De miedos y precauciones

L

os miedos alimentarios siempre han acompañado a los seres humanos, porque la alimentación humana no es sólo lo que viabiliza la vida, sino lo que construye la cultura. Pues, más allá de la determinación geográfica de los alimentos, la experiencia repetida en su obtención produce en el imaginario conceptos distintos para un mismo medio natural. Así, los pueblos construyen ideas sobre lo que es propio para ingerirse y lo que degrada a quien lo ingiere, calificando a otros pueblos por lo que comen, en una escala de aprecio o de desprecio. Si los jitomates no pueden ser ingeridos entre la casta brahmánica hindú por el color, que recuerda la sangre, los jainitas no comen seres vivos con sistema nervioso, como los animales, y, de las plantas, sólo comen lo que no afecte su posibilidad de renovarse. Sin hacer hincapié en las prohibiciones alimentarias de los judíos y musulmanes, podemos evocar las fobias de comunidades enteras hacia los hongos a causa de su crecimiento en la sombra y la humedad, o hacia las texturas blandas de los cartílagos y las vísceras, o hacia los aromas de ciertas frutas y especias… Si los huitlacoches estremecen de horror a los europeos por el negro de los granos de elote parasitados por el muy comestible Ustilago maydis, en cambio sabemos que el hongo Claviceps purpurea del centeno y otros cereales vitales produjeron locura, muerte y hambrunas en ese continente. Más recientemente, recordemos las conservas y el miedo al botulismo. O las fechas de empaque y caducidad obligatorias en el etiquetado de productos para tranquilidad del consumidor, aunque al terminar las dos grandes guerras del siglo XX los europeos devoraban el contenido de latas oxidadas de mermeladas y patés.
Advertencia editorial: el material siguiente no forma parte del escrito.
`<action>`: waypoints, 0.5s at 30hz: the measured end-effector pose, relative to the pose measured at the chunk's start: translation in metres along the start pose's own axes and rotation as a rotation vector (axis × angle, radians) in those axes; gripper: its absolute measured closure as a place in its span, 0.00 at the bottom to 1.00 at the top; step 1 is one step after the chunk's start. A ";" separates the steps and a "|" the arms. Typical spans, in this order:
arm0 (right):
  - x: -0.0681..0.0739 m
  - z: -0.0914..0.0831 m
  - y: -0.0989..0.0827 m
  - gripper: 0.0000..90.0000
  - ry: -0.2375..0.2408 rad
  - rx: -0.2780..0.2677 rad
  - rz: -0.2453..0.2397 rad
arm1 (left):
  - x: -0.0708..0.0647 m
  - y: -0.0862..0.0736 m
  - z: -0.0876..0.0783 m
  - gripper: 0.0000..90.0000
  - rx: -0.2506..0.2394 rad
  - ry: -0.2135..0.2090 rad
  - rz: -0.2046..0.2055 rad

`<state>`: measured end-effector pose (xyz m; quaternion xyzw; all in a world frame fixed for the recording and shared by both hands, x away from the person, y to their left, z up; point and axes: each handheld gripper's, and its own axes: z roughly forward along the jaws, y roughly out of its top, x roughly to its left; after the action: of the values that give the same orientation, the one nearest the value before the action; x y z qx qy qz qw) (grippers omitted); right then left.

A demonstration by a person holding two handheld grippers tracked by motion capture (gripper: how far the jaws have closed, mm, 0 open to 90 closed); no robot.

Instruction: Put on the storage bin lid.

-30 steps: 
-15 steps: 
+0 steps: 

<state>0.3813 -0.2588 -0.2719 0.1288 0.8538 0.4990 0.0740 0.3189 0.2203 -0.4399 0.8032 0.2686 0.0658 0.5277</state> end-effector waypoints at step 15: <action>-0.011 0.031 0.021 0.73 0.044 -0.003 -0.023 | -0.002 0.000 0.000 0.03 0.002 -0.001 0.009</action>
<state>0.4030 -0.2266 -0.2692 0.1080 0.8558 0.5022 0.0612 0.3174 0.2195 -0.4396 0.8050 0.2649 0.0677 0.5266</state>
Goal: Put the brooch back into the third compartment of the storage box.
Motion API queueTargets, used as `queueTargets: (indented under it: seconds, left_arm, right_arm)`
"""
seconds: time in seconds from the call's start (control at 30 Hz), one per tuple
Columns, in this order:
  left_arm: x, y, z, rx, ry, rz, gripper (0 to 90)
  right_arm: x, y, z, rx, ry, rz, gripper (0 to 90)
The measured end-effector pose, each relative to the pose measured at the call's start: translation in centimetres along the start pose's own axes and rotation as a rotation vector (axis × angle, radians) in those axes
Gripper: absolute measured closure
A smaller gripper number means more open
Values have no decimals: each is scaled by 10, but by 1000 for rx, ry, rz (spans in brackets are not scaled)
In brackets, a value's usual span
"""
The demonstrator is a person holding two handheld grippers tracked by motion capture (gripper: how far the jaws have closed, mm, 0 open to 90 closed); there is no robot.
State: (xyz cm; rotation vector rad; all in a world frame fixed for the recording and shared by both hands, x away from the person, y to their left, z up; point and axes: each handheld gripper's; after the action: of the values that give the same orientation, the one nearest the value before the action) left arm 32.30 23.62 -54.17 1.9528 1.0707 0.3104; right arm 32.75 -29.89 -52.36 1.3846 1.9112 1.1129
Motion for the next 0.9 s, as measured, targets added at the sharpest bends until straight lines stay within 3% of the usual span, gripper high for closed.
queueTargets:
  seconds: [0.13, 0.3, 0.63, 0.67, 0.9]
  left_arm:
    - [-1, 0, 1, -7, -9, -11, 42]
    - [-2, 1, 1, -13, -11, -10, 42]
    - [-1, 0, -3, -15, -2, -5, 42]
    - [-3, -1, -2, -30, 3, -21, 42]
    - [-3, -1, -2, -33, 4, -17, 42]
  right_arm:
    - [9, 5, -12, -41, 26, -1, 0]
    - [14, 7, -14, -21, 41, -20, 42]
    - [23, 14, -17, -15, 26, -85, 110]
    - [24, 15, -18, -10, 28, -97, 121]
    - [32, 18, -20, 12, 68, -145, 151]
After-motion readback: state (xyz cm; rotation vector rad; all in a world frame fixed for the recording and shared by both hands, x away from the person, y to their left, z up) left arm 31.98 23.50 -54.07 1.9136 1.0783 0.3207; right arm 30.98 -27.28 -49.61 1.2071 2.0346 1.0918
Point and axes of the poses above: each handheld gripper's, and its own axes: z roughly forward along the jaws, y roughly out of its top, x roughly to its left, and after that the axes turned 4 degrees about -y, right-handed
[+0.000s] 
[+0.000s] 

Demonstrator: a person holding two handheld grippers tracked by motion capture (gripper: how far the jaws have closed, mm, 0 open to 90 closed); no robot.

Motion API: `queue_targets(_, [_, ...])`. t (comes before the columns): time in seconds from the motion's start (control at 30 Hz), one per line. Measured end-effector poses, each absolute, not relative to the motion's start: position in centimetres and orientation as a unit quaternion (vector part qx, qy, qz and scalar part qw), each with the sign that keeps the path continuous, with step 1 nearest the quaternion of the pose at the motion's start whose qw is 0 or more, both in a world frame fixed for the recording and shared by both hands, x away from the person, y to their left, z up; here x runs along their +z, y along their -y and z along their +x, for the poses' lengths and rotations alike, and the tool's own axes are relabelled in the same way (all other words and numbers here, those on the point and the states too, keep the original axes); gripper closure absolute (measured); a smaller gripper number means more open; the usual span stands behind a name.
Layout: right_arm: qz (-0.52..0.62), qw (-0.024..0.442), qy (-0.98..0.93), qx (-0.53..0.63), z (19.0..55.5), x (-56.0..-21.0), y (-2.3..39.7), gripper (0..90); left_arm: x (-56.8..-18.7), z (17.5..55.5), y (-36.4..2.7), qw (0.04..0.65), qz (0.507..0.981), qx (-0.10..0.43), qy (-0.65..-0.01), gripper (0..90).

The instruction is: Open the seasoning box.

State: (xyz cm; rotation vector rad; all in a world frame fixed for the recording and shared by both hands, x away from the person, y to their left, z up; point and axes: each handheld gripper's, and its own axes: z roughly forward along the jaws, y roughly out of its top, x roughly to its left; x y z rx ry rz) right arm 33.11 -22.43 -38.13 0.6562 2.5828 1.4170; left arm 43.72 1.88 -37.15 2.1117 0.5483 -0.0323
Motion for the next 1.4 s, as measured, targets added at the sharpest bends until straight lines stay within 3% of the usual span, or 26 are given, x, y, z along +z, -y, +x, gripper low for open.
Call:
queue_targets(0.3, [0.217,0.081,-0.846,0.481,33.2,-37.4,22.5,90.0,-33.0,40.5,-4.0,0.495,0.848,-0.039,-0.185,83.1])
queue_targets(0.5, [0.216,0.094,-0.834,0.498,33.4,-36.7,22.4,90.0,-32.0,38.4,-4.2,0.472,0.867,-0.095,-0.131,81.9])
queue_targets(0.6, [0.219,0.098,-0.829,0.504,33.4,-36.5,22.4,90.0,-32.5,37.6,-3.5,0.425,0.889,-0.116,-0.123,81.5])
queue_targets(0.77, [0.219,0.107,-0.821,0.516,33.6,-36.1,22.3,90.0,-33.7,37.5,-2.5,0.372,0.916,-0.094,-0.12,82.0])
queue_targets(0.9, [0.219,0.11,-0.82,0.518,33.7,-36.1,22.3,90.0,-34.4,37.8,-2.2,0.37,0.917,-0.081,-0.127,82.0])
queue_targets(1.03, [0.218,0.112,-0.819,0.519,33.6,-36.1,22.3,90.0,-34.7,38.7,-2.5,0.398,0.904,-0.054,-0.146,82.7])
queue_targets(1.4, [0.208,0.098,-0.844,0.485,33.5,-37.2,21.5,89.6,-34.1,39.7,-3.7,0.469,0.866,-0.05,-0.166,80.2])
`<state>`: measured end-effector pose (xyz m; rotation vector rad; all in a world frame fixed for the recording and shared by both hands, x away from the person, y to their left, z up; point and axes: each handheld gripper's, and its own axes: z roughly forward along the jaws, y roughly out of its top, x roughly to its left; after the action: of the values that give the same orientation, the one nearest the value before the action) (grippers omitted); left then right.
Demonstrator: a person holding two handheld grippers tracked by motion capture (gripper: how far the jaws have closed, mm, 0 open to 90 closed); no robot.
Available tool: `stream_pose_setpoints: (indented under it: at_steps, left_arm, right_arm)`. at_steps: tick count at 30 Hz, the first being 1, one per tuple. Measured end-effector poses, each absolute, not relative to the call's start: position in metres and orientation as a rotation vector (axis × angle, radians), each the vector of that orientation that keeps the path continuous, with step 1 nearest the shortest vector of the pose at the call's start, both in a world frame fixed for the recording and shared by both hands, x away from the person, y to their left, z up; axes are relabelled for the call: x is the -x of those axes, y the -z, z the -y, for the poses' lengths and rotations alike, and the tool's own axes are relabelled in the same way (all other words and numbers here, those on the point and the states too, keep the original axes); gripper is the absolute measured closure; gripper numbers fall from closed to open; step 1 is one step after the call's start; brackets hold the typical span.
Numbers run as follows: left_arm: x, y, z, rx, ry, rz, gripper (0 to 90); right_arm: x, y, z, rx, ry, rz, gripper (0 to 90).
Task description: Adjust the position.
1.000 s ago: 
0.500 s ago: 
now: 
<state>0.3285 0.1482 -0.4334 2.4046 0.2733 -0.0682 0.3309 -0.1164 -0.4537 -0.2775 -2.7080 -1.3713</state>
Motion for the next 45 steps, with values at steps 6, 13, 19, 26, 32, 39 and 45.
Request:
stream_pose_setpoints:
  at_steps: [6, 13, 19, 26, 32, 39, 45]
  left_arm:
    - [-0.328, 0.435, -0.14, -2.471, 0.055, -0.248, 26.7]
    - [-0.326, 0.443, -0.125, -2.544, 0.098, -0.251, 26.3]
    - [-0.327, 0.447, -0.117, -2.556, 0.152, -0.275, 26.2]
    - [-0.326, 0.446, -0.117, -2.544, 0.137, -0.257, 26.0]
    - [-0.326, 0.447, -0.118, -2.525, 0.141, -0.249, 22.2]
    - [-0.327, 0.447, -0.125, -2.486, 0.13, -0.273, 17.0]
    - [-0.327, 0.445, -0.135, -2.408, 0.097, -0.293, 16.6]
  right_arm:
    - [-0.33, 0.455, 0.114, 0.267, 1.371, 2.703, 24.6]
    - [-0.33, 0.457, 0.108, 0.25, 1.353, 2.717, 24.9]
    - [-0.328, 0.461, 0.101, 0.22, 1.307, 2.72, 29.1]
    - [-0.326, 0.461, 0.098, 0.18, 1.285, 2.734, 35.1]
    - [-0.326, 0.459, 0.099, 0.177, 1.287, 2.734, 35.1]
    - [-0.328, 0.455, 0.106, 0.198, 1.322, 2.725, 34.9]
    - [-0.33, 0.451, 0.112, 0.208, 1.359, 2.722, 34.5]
El miedo alimentario del siglo XXI son los transgénicos. Los argumentos nos bombardean, pero no se trata de elegir entre pros y contras, sino de adoptar el principio de duda y precaución, no necesariamente sobre los avances científicos relacionados con los descubrimientos del ADN y sus cadenas de genes que el ingenio humano ha llegado a manipular, sino sobre el concepto de competitividad agrícola entre países del neoliberalismo, cuyo discurso sobre la inocuidad de los OGM corresponde al hecho de que en este sistema no se producen alimentos sino mercancías y lo que importa es la productividad. Así sea a costa de la desaparición de cadenas alimenticias con consecuencias impredecibles para la naturaleza, o la desaparición de la diversidad botánica que siempre y por algo existió. ¡No importa obtener más mercancías por área cultivada, volvamos a obtener mayor diversidad de productos por m2! ¡Fuera el maldito glifosato cancerígeno que, con la anuencia de los gobiernos, engrosan el capital!